• **Activity**
Check every line of the listing below for "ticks", and report how many lines have it, as a number with nothing more.

• **Data extract**
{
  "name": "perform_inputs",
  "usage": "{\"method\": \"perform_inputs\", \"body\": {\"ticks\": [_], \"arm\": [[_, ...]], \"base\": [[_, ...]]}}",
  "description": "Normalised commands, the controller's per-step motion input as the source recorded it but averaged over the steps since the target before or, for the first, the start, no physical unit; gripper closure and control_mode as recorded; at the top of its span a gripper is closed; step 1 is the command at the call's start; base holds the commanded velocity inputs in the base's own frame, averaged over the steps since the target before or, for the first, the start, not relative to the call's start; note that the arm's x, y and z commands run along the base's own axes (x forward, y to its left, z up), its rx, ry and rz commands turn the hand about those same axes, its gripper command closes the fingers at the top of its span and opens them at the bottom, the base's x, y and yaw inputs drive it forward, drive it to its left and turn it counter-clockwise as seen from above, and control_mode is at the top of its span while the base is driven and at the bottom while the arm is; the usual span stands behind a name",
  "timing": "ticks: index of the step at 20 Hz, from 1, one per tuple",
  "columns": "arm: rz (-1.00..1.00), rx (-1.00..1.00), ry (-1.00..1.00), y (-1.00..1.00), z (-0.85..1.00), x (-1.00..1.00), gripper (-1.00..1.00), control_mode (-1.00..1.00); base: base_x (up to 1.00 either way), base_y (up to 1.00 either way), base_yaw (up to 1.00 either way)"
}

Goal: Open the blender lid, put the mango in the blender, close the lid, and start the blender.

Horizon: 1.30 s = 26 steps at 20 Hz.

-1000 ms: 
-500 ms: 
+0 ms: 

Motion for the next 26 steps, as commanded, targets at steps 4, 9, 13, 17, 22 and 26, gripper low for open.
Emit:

• **Answer space**
2